Süddeutsche Zeitung

Pflege und Betreuung:Eine teure Entmündigung

Bittere Erfahrungen mit Anwältin und Amtsgericht

"Steigende Zahl bei Betreuungsverfahren", 4. Januar:

Betreuungsverfahren werden zunehmen, weil immer mehr Senioren und Pflegefälle ohne Familie oder soziales Netz amtlich betreut werden müssen. Und hierzu gibt es triste Erfahrungen. Beratungsstellen sowie die persönliche Auskunft eines Rechtsanwalts à 15 Minuten für knapp 300 Euro bestätigen, dass eine amtliche Betreuung meist von Betreuungsvereinen übernommen/organisiert wird, wobei mit Kosten von circa 1000 Euro pro Jahr zu rechnen sei.

Im vergangenen Jahr warf der private Betreuer meiner greisen, bettlägerigen und zunehmend dementen Mutter das Handtuch, und ich war gezwungen, das Amtsgericht Darmstadt um Hilfe zu bitten. Einen Monat nach Eil-Antragsstellung wurde ein Psychiater bestellt, der die Betreuungsnotwendigkeit einer fast 100-Jährigen bis dato Betreuten attestierte - à 600 Euro. Nach weiteren zwei Monaten wurde eine Rechtsanwältin als Berufsbetreuerin bestellt, weil das Vermögen meiner Mutter dies rechtfertige. Wer mehr als 25 000 Euro (Schonvermögen) auf dem Konto hat, zahlt 4500 Euro pro Jahr für die Berufsbetreuung zum noch alten Stundensatz (er wurde kürzlich erhöht) plus 770 Euro Jahresgebühr an das Betreuungsgericht, plus einige hundert Euro für Büroauslagen.

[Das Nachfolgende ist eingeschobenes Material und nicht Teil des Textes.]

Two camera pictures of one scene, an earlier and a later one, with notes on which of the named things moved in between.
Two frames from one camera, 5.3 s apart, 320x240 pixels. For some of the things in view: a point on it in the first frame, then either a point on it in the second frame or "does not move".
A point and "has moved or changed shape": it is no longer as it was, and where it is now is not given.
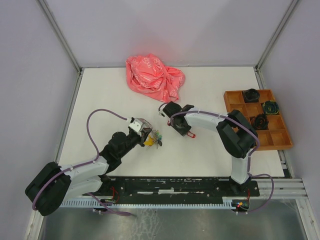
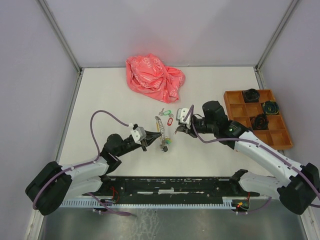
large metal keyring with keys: (155, 137) has moved or changed shape
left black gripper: (145, 133) to (150, 136)
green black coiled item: (270, 107) does not move
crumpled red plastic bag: (147, 74) does not move
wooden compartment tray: (277, 135) does not move
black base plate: (178, 188) does not move
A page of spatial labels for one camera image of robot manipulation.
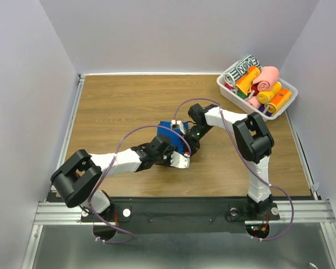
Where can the white plastic basket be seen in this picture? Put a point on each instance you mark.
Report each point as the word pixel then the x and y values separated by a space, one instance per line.
pixel 230 93

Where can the pink rolled towel in basket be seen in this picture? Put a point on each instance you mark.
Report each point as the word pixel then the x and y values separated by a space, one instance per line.
pixel 254 102

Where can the black white striped towel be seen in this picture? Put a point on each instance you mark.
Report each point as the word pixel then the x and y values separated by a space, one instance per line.
pixel 240 68

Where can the blue towel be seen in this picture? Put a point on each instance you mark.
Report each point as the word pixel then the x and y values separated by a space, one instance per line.
pixel 175 140

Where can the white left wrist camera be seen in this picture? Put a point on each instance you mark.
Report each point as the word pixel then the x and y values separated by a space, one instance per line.
pixel 180 161

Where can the green rolled towel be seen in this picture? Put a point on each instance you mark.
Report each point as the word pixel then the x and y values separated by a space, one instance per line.
pixel 241 95

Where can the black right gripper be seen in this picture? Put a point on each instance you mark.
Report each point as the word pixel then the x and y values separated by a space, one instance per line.
pixel 194 145

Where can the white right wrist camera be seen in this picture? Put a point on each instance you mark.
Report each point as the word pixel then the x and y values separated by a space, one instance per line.
pixel 179 126

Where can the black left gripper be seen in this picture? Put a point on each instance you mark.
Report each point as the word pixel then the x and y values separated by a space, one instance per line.
pixel 169 151

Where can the aluminium frame rail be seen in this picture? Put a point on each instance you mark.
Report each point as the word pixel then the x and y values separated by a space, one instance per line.
pixel 305 211

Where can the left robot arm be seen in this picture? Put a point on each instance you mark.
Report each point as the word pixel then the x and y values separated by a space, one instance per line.
pixel 76 180

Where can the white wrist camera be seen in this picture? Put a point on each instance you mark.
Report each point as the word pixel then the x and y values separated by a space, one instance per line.
pixel 180 161
pixel 179 126

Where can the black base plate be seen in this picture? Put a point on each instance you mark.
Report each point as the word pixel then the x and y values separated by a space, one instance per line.
pixel 142 226

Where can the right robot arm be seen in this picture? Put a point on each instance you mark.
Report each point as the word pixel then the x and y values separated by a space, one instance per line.
pixel 253 142

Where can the pink towel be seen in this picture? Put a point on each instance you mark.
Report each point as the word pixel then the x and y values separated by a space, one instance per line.
pixel 268 76
pixel 254 102

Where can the orange rolled towel purple spot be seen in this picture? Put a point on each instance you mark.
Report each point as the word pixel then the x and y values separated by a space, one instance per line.
pixel 280 99

Das Wort "Betreuer" ist ein Euphemismus. Mutter wurde entmündigt und ich gleich mit. Sie kam sofort in ein Pflegeheim. Ihre Patientenverfügung gelte nur "soweit möglich", und die häusliche Pflege mit Polinnen ("unzuverlässig") und Pflegedienst ("unbefriedigend") "gefiel" der Betreuerin nicht. Das war sicher kein unbegründetes Urteil, aber alles geschah wortkarg bis barsch ohne alternative Überlegung oder menschliche Vorbereitung. Mir gegenüber sei sie weder auskunfts- noch rechenschaftspflichtig (Worte, die ich unvorsichtigerweise benutzt hatte, nachdem die anwaltliche Auskunft den Vorteil amtlicher gegenüber privater Betreuung in der Rechenschaftspflicht ersterer sah). Wenn ich als Erbin ausgewiesen sei, könne ich mich später ans Amtsgericht wenden.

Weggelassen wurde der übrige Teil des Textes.